Heads Back into M&A Market

Samsung Electronics takes over TransChip of Israel to strengthen position in system LSI sector, celebrates 38th anniversary


Samsung Electronics Co. celebrated its 38th anniversary on Nov. 1 by announcing a new vision to increase the number of its products that are global market leaders to 20 by 2012 from the current 11.
Vice Chairman Yun Jong-yong, in his anniversary speech, said revenue from sales would amount to $100 billion this year for the first time in the company's history and will maintain its phenomenal growth rate through 2009 to make itself a global first-rate company firmly managing its operations around the world.
He sees more changes in the next 10 years than those in the past, when the company transformed itself into a top-class electronics maker known around the world during the change from analog to digital.
In order to reach those targets, he said the company needs to sustain the strength of its leading products and make inroads into emerging markets, create new markets, and build-up its creative organizational culture.
The vice chairman said the sales of its core products including memory chips, cell phones,
LCD and digital TV would reach $10 billion with printers and system LSI to be added to the core-products category.
He said the company will explore new markets for its new products in a business frame totally different from the existing one as well as continue to create new products.
Those new business areas include the bio, health, energy and environment fields under its strategy to search and create new markets for new products.
In the meantime, Samsung Electronics bought Israeli non-memory chipmaker TransChip, which develops technologies for system LSI chips, for $70 million, the company announced recently.
The move is the first one for the company in 13 years, when it took over AST, a computer maker in the United States, which shows the company may have changed its strategy of developing its own new growth engines to growth through M&As. The company said on Oct. 30 the takeover is part of its strategy to strengthen its system LSI business, now emerging as its new growth engine. It set up Samsung Semiconductor Research Lab in Israel with some 60 research staff. The company has been focusing on the development of the system LSI sector since 2002 by making large investments in technology and manpower, but has been unable to keep the non-memory chip sector growing along with its memory chip sector, which is leading the world.
TransChip develops CMOS image sensors CIS that go into cell phones. The company, set up in 1999, is capitalized at 42.5 billion won. Investors in the company included Texas Instruments and it drew its research staff from such well-known computer makers as IBM and processing chipmaker Intel. Industry people see Samsung's move as a signal for a modification of Samsung Group's management strategy, as the group has stayed away from the M&A market since its failure with AST in 1994. The group had been following a strategy of hiring talented people and developing its own technologies for its continued growth.
But, with growth stalling in the past three years, the group set up a task force to find new growth engines and M&A targets and other Samsung affiliates are likely to follow the lead of the electronics maker.
Samsung Electronics Vice President Choo Woo-shik announced the company's target to reach annual sales of $150 billion and pre-tax operating profit of $20 billion by 2012, something that no other company has yet accomplished.
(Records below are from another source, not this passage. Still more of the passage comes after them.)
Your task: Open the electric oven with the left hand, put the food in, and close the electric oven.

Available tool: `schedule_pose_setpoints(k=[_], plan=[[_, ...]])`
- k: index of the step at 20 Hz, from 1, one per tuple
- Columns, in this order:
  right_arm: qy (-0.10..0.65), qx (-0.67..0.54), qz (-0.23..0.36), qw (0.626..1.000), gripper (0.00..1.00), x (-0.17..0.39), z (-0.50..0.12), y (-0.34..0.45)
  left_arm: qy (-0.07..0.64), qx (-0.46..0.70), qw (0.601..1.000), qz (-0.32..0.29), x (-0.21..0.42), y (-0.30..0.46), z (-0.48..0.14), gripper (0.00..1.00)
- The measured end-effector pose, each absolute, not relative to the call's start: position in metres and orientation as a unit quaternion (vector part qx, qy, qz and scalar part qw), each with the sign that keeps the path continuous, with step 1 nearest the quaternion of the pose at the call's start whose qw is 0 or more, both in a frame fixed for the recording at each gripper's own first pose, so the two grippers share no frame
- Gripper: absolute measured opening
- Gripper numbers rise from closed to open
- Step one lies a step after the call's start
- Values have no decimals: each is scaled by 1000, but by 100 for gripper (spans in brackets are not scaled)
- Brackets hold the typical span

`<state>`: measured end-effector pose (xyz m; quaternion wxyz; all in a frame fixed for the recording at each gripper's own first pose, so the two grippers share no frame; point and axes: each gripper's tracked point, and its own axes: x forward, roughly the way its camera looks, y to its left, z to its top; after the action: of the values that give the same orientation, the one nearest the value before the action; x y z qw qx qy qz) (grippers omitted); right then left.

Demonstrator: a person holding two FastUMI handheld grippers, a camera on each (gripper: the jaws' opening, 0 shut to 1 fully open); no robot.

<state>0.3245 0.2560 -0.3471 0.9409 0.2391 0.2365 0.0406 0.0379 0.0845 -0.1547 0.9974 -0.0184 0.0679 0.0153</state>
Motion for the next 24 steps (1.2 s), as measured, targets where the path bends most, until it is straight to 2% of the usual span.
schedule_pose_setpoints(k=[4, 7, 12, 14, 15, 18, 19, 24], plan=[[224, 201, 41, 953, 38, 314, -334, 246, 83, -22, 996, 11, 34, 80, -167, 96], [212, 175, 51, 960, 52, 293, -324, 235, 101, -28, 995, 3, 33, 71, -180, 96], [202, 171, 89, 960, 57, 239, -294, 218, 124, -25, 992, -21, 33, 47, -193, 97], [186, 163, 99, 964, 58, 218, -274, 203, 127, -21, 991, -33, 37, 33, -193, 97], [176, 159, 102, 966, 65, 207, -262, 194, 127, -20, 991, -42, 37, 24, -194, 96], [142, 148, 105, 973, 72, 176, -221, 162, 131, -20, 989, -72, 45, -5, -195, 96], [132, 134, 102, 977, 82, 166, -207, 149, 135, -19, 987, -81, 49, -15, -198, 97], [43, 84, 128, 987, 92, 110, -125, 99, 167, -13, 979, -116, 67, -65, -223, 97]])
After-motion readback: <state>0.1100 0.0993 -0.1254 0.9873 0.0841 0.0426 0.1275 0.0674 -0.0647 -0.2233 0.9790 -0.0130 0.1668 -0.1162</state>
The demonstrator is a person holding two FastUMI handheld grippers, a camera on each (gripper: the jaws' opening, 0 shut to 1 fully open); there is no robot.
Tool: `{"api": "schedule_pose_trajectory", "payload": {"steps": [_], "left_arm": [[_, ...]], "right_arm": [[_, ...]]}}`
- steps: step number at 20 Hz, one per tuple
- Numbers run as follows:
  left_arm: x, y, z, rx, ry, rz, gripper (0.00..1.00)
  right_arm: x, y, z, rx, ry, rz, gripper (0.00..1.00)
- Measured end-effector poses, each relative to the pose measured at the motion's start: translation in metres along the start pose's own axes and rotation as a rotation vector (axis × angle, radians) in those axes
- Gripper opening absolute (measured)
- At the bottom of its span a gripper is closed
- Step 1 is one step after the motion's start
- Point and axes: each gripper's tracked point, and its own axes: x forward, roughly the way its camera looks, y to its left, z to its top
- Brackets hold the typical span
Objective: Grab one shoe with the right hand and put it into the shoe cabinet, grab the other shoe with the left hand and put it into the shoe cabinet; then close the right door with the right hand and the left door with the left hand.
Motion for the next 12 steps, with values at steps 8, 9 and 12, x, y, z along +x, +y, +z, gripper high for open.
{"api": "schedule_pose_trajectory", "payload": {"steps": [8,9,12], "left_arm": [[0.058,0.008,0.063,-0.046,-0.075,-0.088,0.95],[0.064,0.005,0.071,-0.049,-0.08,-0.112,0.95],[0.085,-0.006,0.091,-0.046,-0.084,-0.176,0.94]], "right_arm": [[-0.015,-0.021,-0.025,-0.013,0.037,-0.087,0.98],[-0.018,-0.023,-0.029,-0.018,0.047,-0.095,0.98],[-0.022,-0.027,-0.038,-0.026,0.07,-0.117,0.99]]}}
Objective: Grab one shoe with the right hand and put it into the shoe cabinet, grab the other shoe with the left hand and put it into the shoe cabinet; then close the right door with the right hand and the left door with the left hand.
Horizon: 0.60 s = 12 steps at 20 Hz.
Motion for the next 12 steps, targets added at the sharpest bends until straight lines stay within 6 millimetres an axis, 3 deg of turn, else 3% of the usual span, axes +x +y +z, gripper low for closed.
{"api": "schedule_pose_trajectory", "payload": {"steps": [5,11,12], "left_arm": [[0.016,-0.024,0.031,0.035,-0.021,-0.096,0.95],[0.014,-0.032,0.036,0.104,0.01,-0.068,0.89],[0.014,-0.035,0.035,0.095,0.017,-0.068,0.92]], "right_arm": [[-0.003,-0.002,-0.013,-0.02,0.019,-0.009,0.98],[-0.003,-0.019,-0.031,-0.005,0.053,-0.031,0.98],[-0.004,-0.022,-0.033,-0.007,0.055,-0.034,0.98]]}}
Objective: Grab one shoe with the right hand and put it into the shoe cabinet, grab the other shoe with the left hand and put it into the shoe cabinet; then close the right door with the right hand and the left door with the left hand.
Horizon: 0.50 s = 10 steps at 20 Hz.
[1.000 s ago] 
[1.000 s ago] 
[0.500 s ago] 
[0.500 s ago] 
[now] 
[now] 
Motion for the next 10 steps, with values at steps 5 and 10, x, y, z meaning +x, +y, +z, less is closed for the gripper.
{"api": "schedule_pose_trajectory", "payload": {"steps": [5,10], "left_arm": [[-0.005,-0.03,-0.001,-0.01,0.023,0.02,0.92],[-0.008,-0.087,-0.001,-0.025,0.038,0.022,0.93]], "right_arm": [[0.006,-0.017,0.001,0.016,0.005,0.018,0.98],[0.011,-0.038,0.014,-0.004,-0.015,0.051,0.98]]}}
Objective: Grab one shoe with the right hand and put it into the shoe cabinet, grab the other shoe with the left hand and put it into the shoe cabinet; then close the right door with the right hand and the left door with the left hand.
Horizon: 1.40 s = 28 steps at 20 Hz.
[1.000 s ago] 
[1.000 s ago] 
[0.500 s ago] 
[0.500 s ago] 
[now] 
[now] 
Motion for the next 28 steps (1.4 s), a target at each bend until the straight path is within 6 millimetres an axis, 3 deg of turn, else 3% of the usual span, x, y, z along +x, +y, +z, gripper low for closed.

The company's sales totaled $87.9 billion last year with a pre-tax profit of about $10 billion.
In order to achieve the goal, he said the company will increase the number of its core products such as printers, system LSI, and Wibro (mobile internet), in addition to the existing core products including chips, LCD, mobile phones and electronic home appliances.
Samsung Electronics aims to continue to keep expanding its lead in such products as chips, mobile phones and LCD with rival makers, along with the development of new growth engines in order to sustain its growth. He said the company will pay from 30 to 50 percent of its profit as dividends and buy its own shares to boost the price of its shares within a flexible range every year. nw

Samsung Electronics Vice Chairman Yun Jong-yong.